A. The Hebrew calendar is not an exact accounting of the years from creation. In the book called “Seder Olam Rabbah” which means the “Great Book of the World” it says that when chronicling the years they did not count the years of the Persian kings not mentioned in the Scriptures. There are only four mentioned. As a result, there is approximately 210 to 250 years not included in the years. If you take the minimum number of 210 and add it to the current year 5767 you have 5977 and any number after that could put us right up to the year 6000 so we are closer than what the calendar says.

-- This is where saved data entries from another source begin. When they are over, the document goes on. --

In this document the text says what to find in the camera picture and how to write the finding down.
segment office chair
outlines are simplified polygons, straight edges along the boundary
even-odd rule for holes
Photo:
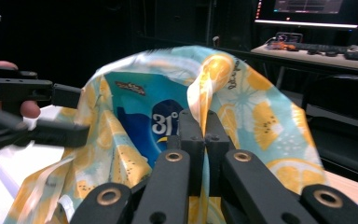
[[[358,77],[338,75],[316,80],[303,96],[301,107],[307,114],[308,105],[338,118],[309,116],[310,131],[324,168],[358,182],[358,126],[344,121],[358,120]]]

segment plastic bag
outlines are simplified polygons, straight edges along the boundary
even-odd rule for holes
[[[141,52],[100,68],[77,110],[58,120],[90,125],[88,143],[29,176],[6,223],[66,223],[95,187],[132,187],[150,175],[178,114],[190,108],[205,130],[214,111],[236,148],[254,152],[290,190],[325,184],[304,111],[245,62],[225,52],[181,47]],[[209,198],[207,157],[202,192],[190,198],[188,223],[224,223]]]

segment table surface
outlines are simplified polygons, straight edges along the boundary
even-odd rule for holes
[[[59,108],[47,106],[42,108],[41,118],[55,118]],[[26,119],[33,125],[35,119]],[[30,174],[59,161],[62,147],[29,145],[26,148],[6,147],[0,152],[0,223],[3,223],[22,181]],[[358,183],[342,176],[326,172],[330,186],[345,193],[358,203]]]
[[[333,66],[347,68],[347,69],[358,69],[358,61],[347,60],[342,54],[338,54],[337,57],[327,57],[319,54],[309,55],[306,50],[287,51],[281,49],[267,49],[266,46],[267,45],[263,45],[256,49],[252,49],[251,52],[255,54],[273,56],[273,57],[289,59],[294,61],[317,63],[319,65],[328,65],[328,66],[333,65]]]

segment monitor screen
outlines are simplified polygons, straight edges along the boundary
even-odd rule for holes
[[[358,27],[358,0],[258,0],[255,22],[355,29]]]

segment desk
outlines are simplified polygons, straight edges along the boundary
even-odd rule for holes
[[[59,107],[42,108],[40,117],[53,119]],[[35,119],[25,119],[31,125]],[[0,153],[0,223],[14,201],[22,181],[30,174],[58,161],[63,153],[62,147],[29,145],[26,148],[7,147]],[[358,203],[358,183],[342,176],[326,172],[330,186],[345,193]]]
[[[309,72],[323,74],[345,74],[358,76],[358,61],[346,60],[342,54],[337,57],[323,55],[309,55],[306,50],[287,51],[279,49],[267,49],[266,45],[251,50],[253,58],[263,63],[279,65],[280,73],[276,86],[282,85],[282,79],[286,68],[294,68]]]

There are other sources to verify this information like the Artscroll Yom Kippur Machzor p. 336-337, Mesorah Publications “History of the Jewish People” p. 211-212, the Artscroll Tanach “Bereshit” p.357 and the genealogies of the Bible itself all testify to the fact that we are very close to the end of the 6000 years from creation. God gave a blueprint for the history of man in Genesis chapter 1-2. He makes the world in 6 days and rests on the seventh. This is the pattern we are to follow by working the first through the sixth day (Sunday through Friday) and resting on the seventh day, which is Saturday. By doing this God says we acknowledge Him as creator, and it is an eschatological picture. Man-made traditions have hidden this picture over the years and that is why these articles have consistently tried to get the truth of God’s word out to those that hear. The six days of creation were seen in the first century as 6000 years based on Psalm 90.4. Peter reinforces this idea in his epistle so this idea is nothing new.

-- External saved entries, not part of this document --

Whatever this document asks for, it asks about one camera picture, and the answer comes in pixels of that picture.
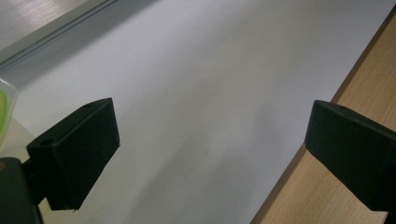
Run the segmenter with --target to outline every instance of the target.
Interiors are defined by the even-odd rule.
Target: white sheet
[[[46,223],[249,223],[394,4],[119,0],[0,71],[34,135],[114,99],[121,147]]]

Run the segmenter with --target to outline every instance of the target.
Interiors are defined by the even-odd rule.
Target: wooden table
[[[332,101],[396,130],[395,8]],[[301,147],[252,223],[383,223]]]

Paul uses this idea of a “Sabbath rest” to teach the idea that a believer has spiritual rest in the Messiah, based on the literal seventh day weekly Sabbath which he kept all his life and taught others to do, unlike modern day teachers who teach it has been “done away with.” He also talks about a literal “day” (1000 years) of the Lord which is known as the “Millennium” by many prophecy students. When the 6000 years from creation is complete, earth will enter the seventh day. Biblical days begin at sundown, or darkness. This “Day of the Lord” will also begin in “darkness” called the “Birth-pains of the Messiah” or the tribulation period. There is much more to this as you can see but there is no inconsistency in the years on the Hebrew calendar and Jewish history, there was just a certain way it was calculated.